Selective recruitment of CCR6-expressing cells by increased production of MIP-3 alpha in rheumatoid arthritis

Abstract

Infiltration of various types of leucocytes has been shown to play a crucial role in the pathogenesis of rheumatoid arthritis (RA). Macrophage inflammatory protein-3 alpha (MIP-3 alpha) is a recently identified chemokine which is a selective chemoattractant for leucocytes such as memory T cells, naïve B cells and immature dendritic cells.
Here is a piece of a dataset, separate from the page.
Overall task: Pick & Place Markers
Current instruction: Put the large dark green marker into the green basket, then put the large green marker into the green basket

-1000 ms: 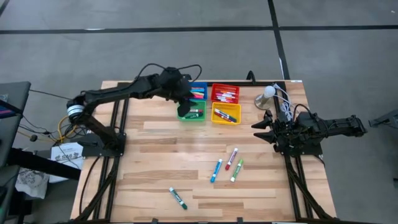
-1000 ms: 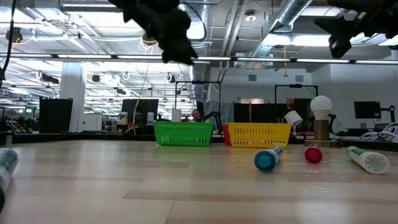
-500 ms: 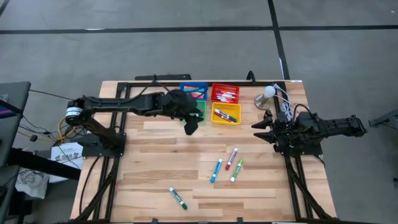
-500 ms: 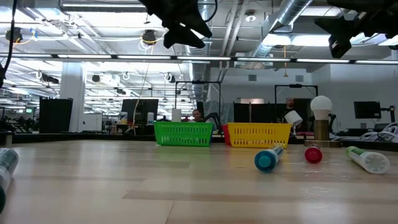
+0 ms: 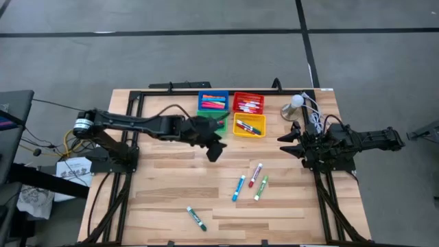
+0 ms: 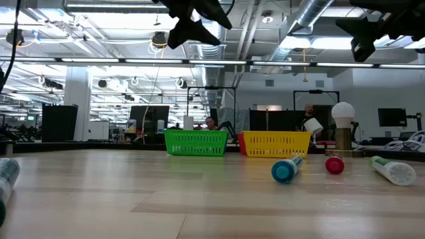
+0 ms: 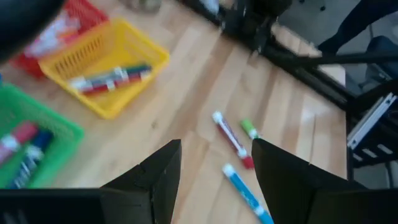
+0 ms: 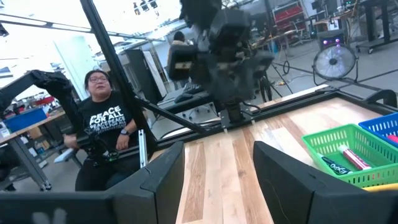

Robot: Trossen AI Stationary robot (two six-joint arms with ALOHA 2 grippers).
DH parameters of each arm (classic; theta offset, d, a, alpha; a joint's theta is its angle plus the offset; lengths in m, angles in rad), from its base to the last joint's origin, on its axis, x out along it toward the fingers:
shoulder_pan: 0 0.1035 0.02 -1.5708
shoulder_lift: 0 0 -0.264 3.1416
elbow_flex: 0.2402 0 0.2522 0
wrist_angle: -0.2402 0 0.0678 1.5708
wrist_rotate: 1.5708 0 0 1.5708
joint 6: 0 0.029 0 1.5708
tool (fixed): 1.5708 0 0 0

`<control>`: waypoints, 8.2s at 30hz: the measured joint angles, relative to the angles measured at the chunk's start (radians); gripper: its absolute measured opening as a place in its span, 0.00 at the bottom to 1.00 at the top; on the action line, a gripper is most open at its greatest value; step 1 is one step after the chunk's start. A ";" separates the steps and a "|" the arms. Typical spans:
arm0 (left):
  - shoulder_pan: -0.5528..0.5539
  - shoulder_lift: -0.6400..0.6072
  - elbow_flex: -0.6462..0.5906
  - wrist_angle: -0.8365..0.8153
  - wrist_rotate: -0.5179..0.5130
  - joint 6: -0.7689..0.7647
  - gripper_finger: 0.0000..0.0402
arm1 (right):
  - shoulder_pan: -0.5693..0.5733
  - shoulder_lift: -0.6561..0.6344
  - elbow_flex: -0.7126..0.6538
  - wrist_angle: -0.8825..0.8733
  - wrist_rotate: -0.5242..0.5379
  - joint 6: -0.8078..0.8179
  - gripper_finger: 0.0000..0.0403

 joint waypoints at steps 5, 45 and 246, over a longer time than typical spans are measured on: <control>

In this study, we investigated the expression of MIP-3 alpha and its specific receptor CCR6 in the inflamed joints of patients with RA. Increased amounts of MIP-3 alpha were found by ELISA in synovial fluids (SF) of patients with RA. MIP-3 alpha was apparently detected in all synovial tissue specimens of RA patients (n = 6), but it could not be detected in that of osteoarthritis (OA) patients (n = 4). Expression of MIP-3 alpha was detected especially in the sublining layer, and infiltrating mononuclear cells in RA synovial tissue. Gene expression of MIP-3 alpha was also found in six out of 11 RA-synovial fluid cells by RT-PCR. Cultured synovial fibroblasts derived from either RA or OA patients were capable of producing MIP-3 alpha in response to IL-1 beta and TNFalpha in vitro. Furthermore, expression of CCR6 was found in infiltrating mononuclear cells in the cellular clusters and around the vessels of RA synovial tissue. These findings indicate that increased production of MIP-3 alpha may contribute to the selective recruitment of CCR6-expressing cells in RA.

Fig. 1

MIP-3α in synovial fluids. Concentration of MIP-3α in SF of RA patients (n = 20) and OA patients (n = 18) was determined by ELISA. Bars show the mean ±s.d. The mean concentration of MIP-3α in RA-SF is significantly higher than that of OA-SF (P = 0·0027).

Fig. 2

Expression of MIP-3α and CCR6 in RA. Expression of MIP-3α and CCR6 was determined by immunostaining and in situ hybridization of frozen synovial tissue from RA and OA patients, as described in Materials and methods. (a) Immunostaining of MIP-3α in RA synovial tissue (original magnification, ×100). (b) Immunostaining of MIP-3α in OA synovial tissue (original magnification, ×100). (c) Higher magnification of Fig. 2a (original magnification, ×200). (d) In situ hybridization of MIP-3α mRNA in RA synovial tissue (original magnification, ×200). (e) Immunostaining of CCR6-expressing cells in RA synovial tissue (original magnification, ×200). (f) In situ hybridization of CCR6 mRNA in RA synovial tissue (original magnification: ×200). Results were reproducible in the synovial tissue specimens obtained from six RA patients and four OA patients.

Fig. 3

Expression of MIP-3α by infiltrating cells from RA-SF. Gene expression of MIP-3α and the internal control (β2-microglobulin) was determined in SF cells from 11 RA patients by RT-PCR and Southern hybridization.

Fig. 4

Induction of MIP-3. gene expression in synovial fibroblasts. (a) RA synovial fibroblasts were incubated in the presence or absence of cytokines such as IL-1β (1 ng/ml), TNF-α (1 ng/ml) and TGF-β (1 ng/ml) for 1 h. (b) RA synovial fibroblasts were incubated for 1 h with IL-1β (1 ng/ml), or IL-1β (1 ng/ml) and TNF-α (1 ng/ml), or IL-1β (1 ng/ml) and TGFβ (1 ng/ml). (c) Synovial fibroblasts derived from RA patient (RA SyF) and OA patient (OA SyF) were incubated with IL-1β (1 ng/ml) for the indicated periods. Gene expression of MIP-3α and β₂-m was determined by RT-PCR and Southern hybridization.

Fig. 5

MIP-3α production of cultured synovial fibroblasts by IL-1β. Synovial fibroblasts were stimulated with various concentrations of IL-1β for 24 h and MIP-3α in the culture supernatant fluid was determined by specific ELISA. Data represent the mean ±s.d. of triplicate determinations.